Se esta alteração já causava desconforto antes, em 2022 o panorama só tende a piorar. O Plano de Poupança de Energia foi divulgado no dia 27 de Setembro e já está em vigor. Muitas foram as medidas aplicadas, entre elas a redução da intensidade dos ares condicionados em espaços fechados e, mais relevante ainda, a redução do consumo energético associado à iluminação pública, de luzes ligadas durante a noite, bem como a iluminação de faixas, lonas e estandartes publicitários na via pública. Aliar longos períodos noturnos à redução de luz artificial pode ajudar a economia, mas representa sem dúvida vulnerabilidade, insegurança e perigo para todos os que circulam sozinhos, vindos do trabalho, com computadores e outros dispositivos consigo.
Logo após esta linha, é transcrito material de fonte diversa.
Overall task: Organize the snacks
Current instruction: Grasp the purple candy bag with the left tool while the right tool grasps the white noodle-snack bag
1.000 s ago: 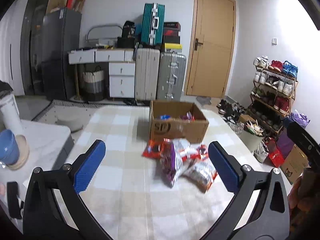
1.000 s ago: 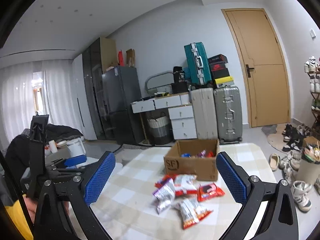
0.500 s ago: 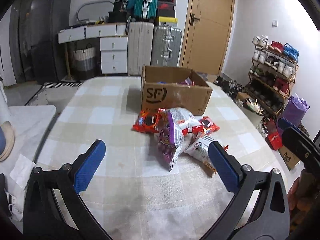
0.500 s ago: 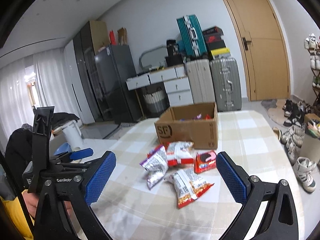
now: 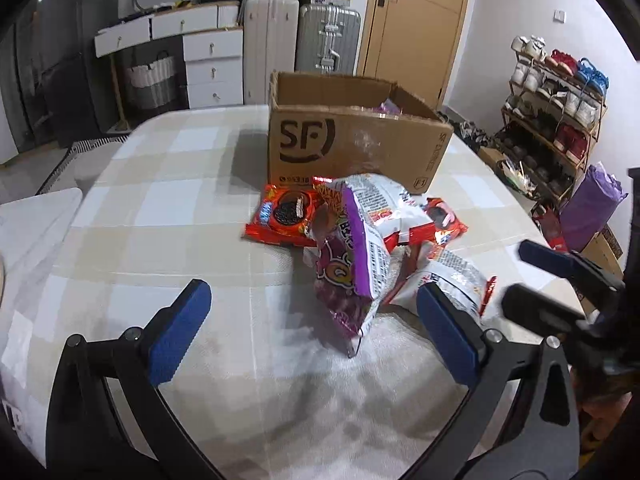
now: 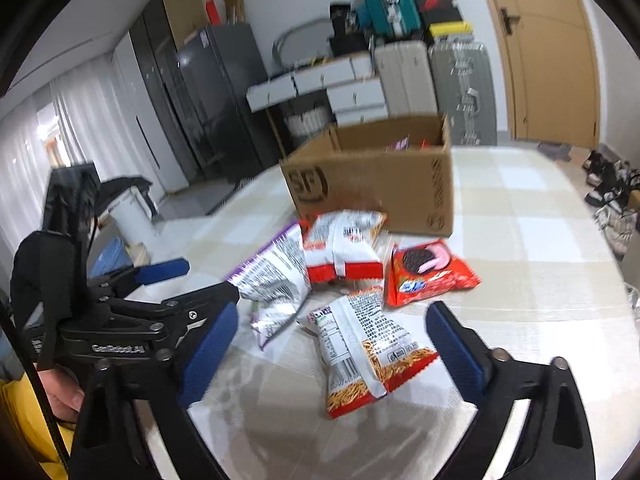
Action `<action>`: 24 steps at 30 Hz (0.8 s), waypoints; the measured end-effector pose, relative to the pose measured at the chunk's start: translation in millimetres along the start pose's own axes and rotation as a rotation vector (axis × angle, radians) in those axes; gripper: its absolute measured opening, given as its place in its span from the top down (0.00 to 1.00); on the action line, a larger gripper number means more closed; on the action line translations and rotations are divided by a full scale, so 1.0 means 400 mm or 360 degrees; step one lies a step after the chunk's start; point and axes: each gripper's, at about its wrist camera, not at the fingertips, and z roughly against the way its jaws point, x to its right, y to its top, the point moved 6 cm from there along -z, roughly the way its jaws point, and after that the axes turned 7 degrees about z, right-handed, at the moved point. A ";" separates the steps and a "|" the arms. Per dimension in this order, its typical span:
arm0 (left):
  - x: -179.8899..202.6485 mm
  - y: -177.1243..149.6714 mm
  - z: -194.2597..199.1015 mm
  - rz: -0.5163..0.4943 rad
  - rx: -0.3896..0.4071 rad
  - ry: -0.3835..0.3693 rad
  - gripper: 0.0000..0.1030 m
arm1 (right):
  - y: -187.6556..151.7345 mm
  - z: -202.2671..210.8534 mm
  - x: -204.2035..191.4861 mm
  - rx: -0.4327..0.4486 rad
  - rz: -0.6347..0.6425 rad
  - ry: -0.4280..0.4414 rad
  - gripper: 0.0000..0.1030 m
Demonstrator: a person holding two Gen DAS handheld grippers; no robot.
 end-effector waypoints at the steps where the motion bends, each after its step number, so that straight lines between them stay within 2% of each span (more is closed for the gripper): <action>1: 0.000 0.001 -0.020 0.0002 -0.0019 -0.0002 0.00 | -0.003 -0.021 0.003 -0.0040 0.0000 0.0012 0.21; 4: -0.001 0.007 -0.076 0.0005 -0.0060 -0.0013 0.01 | -0.021 -0.085 0.021 -0.0155 -0.0026 0.0027 0.23; 6: -0.008 0.007 -0.102 0.0016 -0.0083 -0.0022 0.01 | -0.030 -0.109 0.036 -0.0183 -0.0042 0.0018 0.24; 8: -0.016 0.009 -0.131 0.0038 -0.0112 -0.0030 0.01 | -0.036 -0.124 0.042 -0.0212 -0.0054 0.0037 0.31; 9: -0.021 0.009 -0.149 0.0048 -0.0137 -0.0041 0.01 | -0.039 -0.134 0.047 -0.0230 -0.0054 0.0033 0.39; 11: -0.025 0.013 -0.178 0.0062 -0.0163 -0.0043 0.01 | -0.049 -0.150 0.055 -0.0257 -0.0065 0.0045 0.43; 14: -0.023 0.024 -0.220 0.0068 -0.0186 -0.0060 0.01 | -0.050 -0.147 0.060 -0.0215 -0.0069 0.0066 0.49; 16: -0.018 0.028 -0.237 0.0060 -0.0188 -0.0060 0.01 | -0.047 -0.135 0.066 -0.0153 -0.0125 0.0131 0.55; 24: 0.011 0.048 -0.288 0.0022 -0.0208 -0.0065 0.02 | -0.035 -0.105 0.102 -0.0015 -0.0318 0.0307 0.57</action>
Para além disso, os tempos agrestes em que vivemos já nos mostraram vários episódios que demostram a ansiedade de várias famílias portuguesas. Assistimos diariamente ao aumento abrupto dos preços de bens alimentares essenciais e às sequelas que estes têm provocado: atitudes violentas por parte de pessoas desesperadas que têm filhos e/ou familiares ao seu cargo. Entrámos numa grave crise social onde há cada vez mais roubos por parte de pessoas que já não conseguem sobreviver apenas com os seus salários. Há progressivamente mais sem-abrigo, pessoas incapazes de se sustentar e os índices de pobreza escalam de dia para dia.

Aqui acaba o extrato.